TASK INSTRUCTIONS: Every line below between the line holding "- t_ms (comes" and the line holding "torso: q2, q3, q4", inclusive, should be repeated exactly, and all other lines omitted.

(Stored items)
+===+

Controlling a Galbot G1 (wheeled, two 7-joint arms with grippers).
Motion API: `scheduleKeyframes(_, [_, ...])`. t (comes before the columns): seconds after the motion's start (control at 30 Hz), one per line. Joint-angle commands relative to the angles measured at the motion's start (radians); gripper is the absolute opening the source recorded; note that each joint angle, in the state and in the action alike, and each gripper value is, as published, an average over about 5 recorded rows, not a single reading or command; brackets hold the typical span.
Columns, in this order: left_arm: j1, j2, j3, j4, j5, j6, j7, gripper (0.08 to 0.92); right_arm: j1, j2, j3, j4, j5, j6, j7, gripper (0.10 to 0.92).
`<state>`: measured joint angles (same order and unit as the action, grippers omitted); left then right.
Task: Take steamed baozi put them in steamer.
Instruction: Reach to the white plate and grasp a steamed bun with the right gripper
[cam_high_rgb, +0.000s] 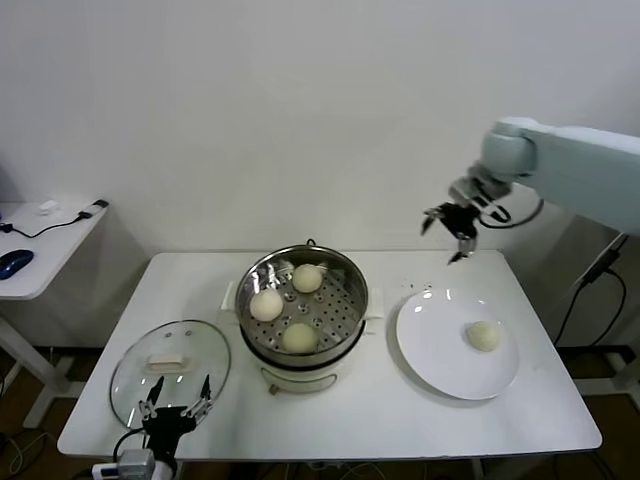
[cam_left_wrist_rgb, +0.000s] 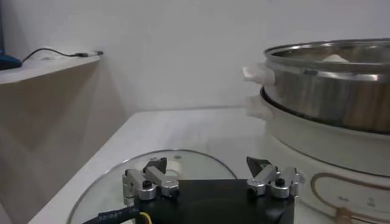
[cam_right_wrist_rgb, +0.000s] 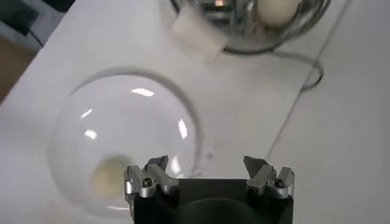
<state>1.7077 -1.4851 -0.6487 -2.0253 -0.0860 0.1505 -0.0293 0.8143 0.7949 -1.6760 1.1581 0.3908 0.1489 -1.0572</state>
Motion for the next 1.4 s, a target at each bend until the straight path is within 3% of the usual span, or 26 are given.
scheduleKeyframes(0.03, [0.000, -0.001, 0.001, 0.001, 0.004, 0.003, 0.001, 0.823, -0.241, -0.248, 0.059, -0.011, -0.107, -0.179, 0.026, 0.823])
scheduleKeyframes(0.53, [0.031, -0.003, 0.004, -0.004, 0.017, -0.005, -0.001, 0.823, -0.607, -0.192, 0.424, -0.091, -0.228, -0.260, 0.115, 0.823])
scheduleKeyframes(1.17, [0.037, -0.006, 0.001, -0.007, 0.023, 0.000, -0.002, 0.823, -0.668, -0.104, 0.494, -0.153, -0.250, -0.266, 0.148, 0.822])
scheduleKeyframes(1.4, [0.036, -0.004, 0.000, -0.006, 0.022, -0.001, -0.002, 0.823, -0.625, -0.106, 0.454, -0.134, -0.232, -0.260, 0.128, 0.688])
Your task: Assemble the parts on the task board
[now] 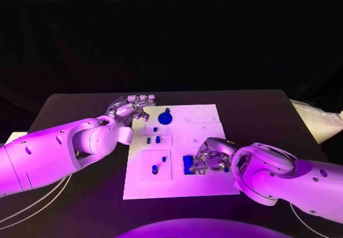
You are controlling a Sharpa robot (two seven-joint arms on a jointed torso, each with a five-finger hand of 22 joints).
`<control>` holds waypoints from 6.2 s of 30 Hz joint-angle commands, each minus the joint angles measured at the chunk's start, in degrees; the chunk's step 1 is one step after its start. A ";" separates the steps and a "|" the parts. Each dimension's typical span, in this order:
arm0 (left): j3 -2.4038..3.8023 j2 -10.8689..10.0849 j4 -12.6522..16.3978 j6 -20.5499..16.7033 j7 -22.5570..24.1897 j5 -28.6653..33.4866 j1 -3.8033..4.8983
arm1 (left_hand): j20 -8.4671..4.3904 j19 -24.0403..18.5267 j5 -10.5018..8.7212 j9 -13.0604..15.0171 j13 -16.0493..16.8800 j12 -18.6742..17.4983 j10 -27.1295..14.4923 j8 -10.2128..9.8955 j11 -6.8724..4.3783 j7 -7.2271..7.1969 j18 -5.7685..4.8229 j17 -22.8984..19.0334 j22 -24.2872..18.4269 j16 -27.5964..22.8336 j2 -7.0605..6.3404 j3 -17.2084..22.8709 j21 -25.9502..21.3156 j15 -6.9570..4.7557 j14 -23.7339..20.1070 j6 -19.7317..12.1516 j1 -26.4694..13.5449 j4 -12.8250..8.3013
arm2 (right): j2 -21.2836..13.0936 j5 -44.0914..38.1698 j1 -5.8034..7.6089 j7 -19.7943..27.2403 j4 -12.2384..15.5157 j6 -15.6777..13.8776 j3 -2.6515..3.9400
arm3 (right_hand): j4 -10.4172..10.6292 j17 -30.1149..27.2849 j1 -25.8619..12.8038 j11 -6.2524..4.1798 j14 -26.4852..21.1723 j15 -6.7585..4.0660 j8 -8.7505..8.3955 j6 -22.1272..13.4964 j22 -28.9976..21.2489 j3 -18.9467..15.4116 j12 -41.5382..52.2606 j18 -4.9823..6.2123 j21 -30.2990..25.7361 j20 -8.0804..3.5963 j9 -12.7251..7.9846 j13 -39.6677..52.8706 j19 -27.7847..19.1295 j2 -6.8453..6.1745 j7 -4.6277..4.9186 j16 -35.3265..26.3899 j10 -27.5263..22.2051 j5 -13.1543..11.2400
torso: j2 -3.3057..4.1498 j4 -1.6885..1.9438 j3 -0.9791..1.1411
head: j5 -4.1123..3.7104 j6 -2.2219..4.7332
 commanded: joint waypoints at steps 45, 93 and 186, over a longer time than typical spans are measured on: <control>0.05 0.60 -0.31 1.53 0.92 -0.60 -0.03 | 0.13 -0.31 0.31 -0.08 0.13 0.38 -0.55 -0.38 -0.04 0.19 0.69 0.02 -0.01 0.06 -0.04 -0.43 -0.27 0.01 -0.19 -0.31 -0.56 -0.08 | -13.04 -6.43 3.04 -1.90 1.37 9.04 -0.46 | 0.98 7.80 -3.47 0.38 4.86 0.01 -2.28 -0.05 3.15 1.08 9.37 -1.38 0.88 -0.17 0.73 8.40 1.34 0.14 0.34 1.49 4.32 8.46 | 0.33 -0.49 0.05 | -2.15 0.10; 0.04 0.23 -0.20 3.27 -0.55 -0.52 -0.13 | 0.20 -0.41 0.28 -0.10 0.13 0.46 -0.96 -0.55 0.10 0.32 0.72 -0.07 -0.17 0.09 -0.13 -0.64 -0.58 0.10 -0.25 -0.69 -1.03 0.11 | -4.53 -28.18 -1.45 -2.23 -2.37 17.46 -0.46 | -5.30 9.47 4.41 0.68 5.02 0.29 -4.85 0.18 4.22 8.81 7.66 -1.58 1.33 0.09 0.77 8.89 1.49 0.04 0.79 2.17 2.57 -2.88 | 0.29 -0.47 -0.06 | -1.64 0.07; 0.04 0.25 0.01 3.44 -0.98 -0.80 -0.17 | 0.28 -0.43 0.32 -0.04 0.16 0.64 -1.25 -0.54 0.12 0.33 0.74 -0.28 -0.24 0.08 0.11 -0.66 -0.75 0.16 -0.35 -0.78 -1.08 0.16 | -1.62 6.54 -0.30 -1.01 -1.88 5.52 0.43 | 0.16 10.29 -15.92 -0.43 5.24 -0.65 -5.94 4.53 5.69 28.72 5.91 -1.83 2.01 -0.73 1.23 8.88 2.24 -4.55 -0.57 2.31 4.71 11.87 | 0.27 -0.56 -0.06 | -0.90 -0.70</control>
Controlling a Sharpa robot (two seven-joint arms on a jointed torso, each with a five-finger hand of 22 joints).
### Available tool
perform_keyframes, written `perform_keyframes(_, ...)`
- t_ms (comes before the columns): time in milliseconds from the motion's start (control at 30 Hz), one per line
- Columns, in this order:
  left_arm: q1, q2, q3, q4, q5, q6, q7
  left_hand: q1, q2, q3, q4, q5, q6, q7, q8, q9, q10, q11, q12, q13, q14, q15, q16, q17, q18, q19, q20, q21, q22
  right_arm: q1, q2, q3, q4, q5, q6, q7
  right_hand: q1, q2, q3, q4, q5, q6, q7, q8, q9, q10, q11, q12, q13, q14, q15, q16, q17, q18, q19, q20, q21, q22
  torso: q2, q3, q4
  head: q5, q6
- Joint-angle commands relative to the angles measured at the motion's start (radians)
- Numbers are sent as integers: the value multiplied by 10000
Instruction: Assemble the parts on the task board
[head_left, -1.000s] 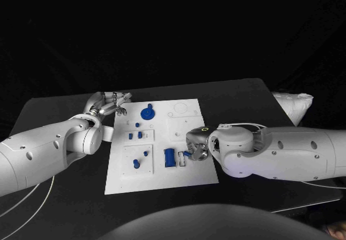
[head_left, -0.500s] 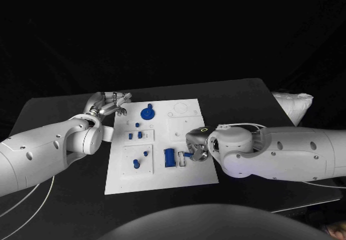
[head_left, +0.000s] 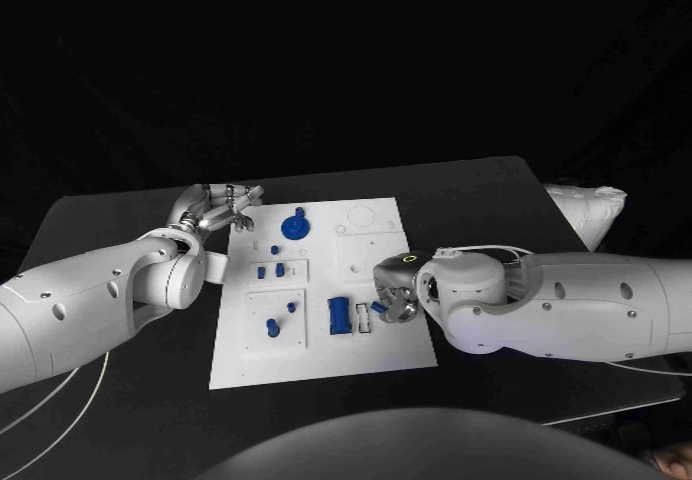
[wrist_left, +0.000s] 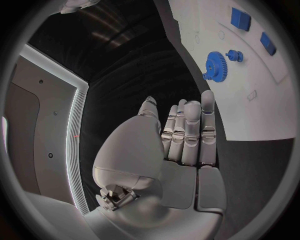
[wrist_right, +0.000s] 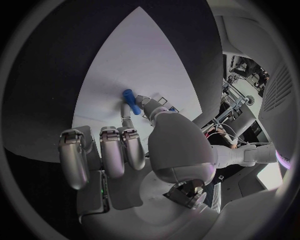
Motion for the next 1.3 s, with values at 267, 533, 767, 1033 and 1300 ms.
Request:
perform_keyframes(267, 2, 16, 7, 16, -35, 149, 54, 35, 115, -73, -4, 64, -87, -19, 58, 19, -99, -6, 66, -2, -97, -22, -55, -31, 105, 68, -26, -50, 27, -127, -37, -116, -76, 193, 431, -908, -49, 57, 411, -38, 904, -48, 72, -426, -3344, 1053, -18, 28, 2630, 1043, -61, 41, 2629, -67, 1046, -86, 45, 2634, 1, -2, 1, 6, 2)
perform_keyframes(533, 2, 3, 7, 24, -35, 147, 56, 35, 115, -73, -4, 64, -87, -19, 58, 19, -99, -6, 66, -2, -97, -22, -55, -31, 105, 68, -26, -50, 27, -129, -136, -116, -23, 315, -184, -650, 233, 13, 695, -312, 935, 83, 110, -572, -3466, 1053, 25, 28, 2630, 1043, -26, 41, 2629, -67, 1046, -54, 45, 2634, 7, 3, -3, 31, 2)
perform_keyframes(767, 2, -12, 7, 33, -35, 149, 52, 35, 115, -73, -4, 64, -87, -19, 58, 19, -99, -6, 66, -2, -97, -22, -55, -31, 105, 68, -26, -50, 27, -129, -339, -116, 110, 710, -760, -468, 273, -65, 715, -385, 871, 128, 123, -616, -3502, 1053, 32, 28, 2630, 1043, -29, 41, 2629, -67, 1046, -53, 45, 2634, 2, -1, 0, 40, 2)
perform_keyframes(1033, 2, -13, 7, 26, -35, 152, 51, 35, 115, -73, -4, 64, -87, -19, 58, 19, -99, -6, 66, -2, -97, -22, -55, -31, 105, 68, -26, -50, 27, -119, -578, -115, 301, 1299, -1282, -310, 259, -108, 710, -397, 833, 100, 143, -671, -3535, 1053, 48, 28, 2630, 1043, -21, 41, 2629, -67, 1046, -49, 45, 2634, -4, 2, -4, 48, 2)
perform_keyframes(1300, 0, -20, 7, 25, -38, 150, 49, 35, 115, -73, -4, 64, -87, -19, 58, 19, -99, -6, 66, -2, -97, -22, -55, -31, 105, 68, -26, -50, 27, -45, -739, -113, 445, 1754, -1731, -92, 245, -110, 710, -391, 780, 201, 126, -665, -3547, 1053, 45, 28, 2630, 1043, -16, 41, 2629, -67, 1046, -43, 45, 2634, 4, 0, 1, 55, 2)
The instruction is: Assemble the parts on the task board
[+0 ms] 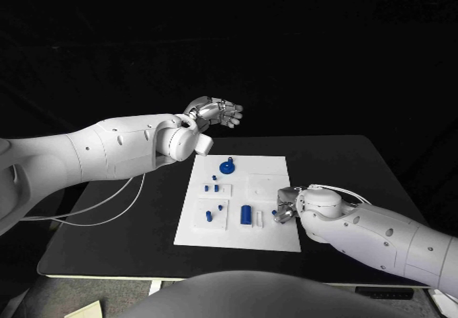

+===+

EXPECTED OUTPUT:
- t_ms (comes before the columns): time in milliseconds from the motion's start (control at 30 Hz), one per line
- Columns, in this order:
  left_arm: q1, q2, q3, q4, q5, q6, q7
  left_hand: q1, q2, q3, q4, q5, q6, q7, q8, q9, q10, q11, q12, q13, q14, q15, q16, q17, q18, q19, q20, q21, q22
  right_arm: q1, q2, q3, q4, q5, q6, q7
  right_hand: q1, q2, q3, q4, q5, q6, q7, q8, q9, q10, q11, q12, q13, q14, q15, q16, q17, q18, q19, q20, q21, q22
  torso: q2, q3, q4

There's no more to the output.